In 2000, Germano founded the Tibetan and Himalayan Library, a digital initiative for collaborative knowledge-building about the Tibetan and Himalayan regions and served as its director since its inception. Germano has also been the co-director of the UVA Tibet Center since 2008. At the University of Virginia, he is the founding director of SHANTI (Sciences, Humanities, and the Arts Network of Technological Initiatives).

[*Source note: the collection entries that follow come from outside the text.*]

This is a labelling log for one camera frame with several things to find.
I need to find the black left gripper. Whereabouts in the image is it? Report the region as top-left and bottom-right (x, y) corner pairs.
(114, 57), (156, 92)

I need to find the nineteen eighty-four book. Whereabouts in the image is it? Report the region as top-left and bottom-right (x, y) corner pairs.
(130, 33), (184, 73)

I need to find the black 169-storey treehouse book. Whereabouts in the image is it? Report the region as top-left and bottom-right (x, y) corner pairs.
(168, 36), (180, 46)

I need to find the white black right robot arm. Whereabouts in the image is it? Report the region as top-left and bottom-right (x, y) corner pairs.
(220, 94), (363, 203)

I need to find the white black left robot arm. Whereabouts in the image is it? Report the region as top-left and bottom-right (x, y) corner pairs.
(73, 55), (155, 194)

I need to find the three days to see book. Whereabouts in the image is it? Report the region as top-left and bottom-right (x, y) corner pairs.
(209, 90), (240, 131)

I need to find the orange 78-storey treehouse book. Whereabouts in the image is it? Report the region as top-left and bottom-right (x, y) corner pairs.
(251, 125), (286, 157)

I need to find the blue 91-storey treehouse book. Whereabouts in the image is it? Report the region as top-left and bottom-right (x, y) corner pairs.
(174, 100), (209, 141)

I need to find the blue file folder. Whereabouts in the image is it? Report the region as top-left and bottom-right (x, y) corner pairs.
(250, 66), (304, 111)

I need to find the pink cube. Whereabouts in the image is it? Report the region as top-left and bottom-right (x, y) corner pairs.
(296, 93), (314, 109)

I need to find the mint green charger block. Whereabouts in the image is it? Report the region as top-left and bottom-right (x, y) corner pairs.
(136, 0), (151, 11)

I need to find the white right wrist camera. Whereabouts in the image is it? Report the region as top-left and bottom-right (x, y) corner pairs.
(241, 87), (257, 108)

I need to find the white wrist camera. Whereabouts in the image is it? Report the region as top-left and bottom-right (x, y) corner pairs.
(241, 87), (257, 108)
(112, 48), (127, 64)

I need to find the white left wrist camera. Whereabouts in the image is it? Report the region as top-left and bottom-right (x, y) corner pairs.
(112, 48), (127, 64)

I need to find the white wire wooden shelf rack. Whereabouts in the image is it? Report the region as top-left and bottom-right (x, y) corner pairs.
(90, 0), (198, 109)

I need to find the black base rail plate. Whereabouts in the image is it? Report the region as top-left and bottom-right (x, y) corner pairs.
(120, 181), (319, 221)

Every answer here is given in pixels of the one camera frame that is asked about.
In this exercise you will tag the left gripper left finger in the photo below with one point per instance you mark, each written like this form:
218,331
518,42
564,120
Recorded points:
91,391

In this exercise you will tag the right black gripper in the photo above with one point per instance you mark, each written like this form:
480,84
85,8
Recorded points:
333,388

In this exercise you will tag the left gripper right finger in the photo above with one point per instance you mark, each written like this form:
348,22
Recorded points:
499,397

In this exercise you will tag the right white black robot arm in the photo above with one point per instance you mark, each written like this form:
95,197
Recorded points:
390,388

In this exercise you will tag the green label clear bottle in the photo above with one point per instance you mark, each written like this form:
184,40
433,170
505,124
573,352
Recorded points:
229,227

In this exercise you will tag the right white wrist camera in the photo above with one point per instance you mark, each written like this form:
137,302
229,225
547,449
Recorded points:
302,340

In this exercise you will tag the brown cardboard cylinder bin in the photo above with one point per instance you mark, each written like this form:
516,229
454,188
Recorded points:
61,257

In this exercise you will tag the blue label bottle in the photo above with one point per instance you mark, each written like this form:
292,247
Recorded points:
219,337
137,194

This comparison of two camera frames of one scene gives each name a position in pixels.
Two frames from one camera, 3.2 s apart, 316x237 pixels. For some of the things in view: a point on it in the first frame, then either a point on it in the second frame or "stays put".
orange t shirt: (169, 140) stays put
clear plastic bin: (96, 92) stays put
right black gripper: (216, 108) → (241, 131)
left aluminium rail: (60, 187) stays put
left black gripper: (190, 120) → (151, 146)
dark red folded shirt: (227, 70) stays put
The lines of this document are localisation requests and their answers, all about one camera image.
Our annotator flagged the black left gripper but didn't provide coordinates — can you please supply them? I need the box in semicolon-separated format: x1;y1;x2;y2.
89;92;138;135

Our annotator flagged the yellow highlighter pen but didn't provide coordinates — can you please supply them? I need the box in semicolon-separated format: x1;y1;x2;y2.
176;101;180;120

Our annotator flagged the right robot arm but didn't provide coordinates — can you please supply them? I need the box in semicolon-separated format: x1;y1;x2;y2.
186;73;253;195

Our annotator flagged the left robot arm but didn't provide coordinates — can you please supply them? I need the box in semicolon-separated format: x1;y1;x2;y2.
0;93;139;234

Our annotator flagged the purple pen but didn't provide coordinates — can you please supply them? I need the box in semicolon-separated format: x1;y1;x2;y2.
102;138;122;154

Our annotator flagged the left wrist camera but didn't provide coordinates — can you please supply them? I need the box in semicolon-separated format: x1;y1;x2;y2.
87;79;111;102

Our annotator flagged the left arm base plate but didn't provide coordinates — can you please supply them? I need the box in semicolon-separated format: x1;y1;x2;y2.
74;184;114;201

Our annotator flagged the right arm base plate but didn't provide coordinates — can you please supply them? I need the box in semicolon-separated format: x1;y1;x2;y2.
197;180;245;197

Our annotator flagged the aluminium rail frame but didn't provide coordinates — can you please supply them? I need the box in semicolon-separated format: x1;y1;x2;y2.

Since 2012, Germano has also served as Founding Director of the University of Virginia's Contemplative Sciences Center.

== Education ==

Germano received a Bachelor of Arts (BA) degree from the University of Notre Dame and later pursued his Doctor of Philosophy (PhD) at the University of Wisconsin-Madison, focusing on Buddhist Studies and Tibetan Studies. Germano lived and studied in various regions of Asia for over a decade. His experiences included time in areas with dense population of Tibetans and other Himalayan Buddhists spanning Tibet, China, Bhutan, India, and Nepal.

== Research interests ==

Germano's research focuses on philosophical and contemplative traditions in Tibet, with a particular emphasis on Dzogchen in the Nyingma and Bön traditions and Tibetan historical literature. He also investigates the contemporary state of Tibetan religion and its dynamic relationship with China.

== Publications ==
- Germano, David (2002). "The Many Canons of Tibetan Buddhism"
- Germano, David (2004). "Embodying the Dharma: Buddhist Relic Veneration in Asia"
- Germano, David F. and Kevin Trainor, eds (2004). Embodying the Dharma: Buddhist Relic Veneration in Asia. SUNY.
- Germano, David F. with Eveline Yang and others. "Tibetan Furniture Making: Traditions and Innovations" (2004): a documentary produced and exhibited at the "Wooden Wonders" exhibition, Pacific Asian Art Museum in Los Angeles, November 2004.
- Germano, David F. (2005). "The History of Funerary rDzogs chen." In the Journal of the International Association of Tibetan Studies, vol. 1, www.jiats.org.
- Germano, David F. with Gregory Hillis (2005). "Klong chen rab ‘byams pa." In Encyclopedia of Religions, Macmillan Reference USA.
- Germano, David F. with Gregory Hillis (2005). "Tibetan Buddhist Meditation." In Encyclopedia of Religions, Macmillan Reference USA.
- Germano, David F. (2005). "Atiyoga/Great Perfection." In Encyclopedia of Religions, Macmillan Reference USA.
- Germano, David and William S. Waldron (2006). "The Arising of Ālaya: History and Doctrine." In The Buddha’s Way: The Confluence of Buddhist Thought and Contemporary Psychology in the Post-Modern Age, editor D. K. Nauriyal, Routledge Curzon Press.
- Germano, David (2007). "The Shifting Terrain of the Tantric Bodies of Buddhas and Buddhists from an Atiyoga Perspective." In The Pandita and the Siddha: Tibetan Studies in Honour of E. Gene Smith, edited by Ramon Prats. Amnye Machen Institute.
- Germano, David (2007). "Re-membering the Dismembered Body of Tibet: Contemporary Tibetan Visionary Movements in the People’s Republic of China." An abridged version published in Defining Buddhisms: A Reader, edited by Karen Derris and Natalie Gummer in the series "Critical Categories in the Study of Religion," edited by Russell T. McCutcheon for Equinox Publishing.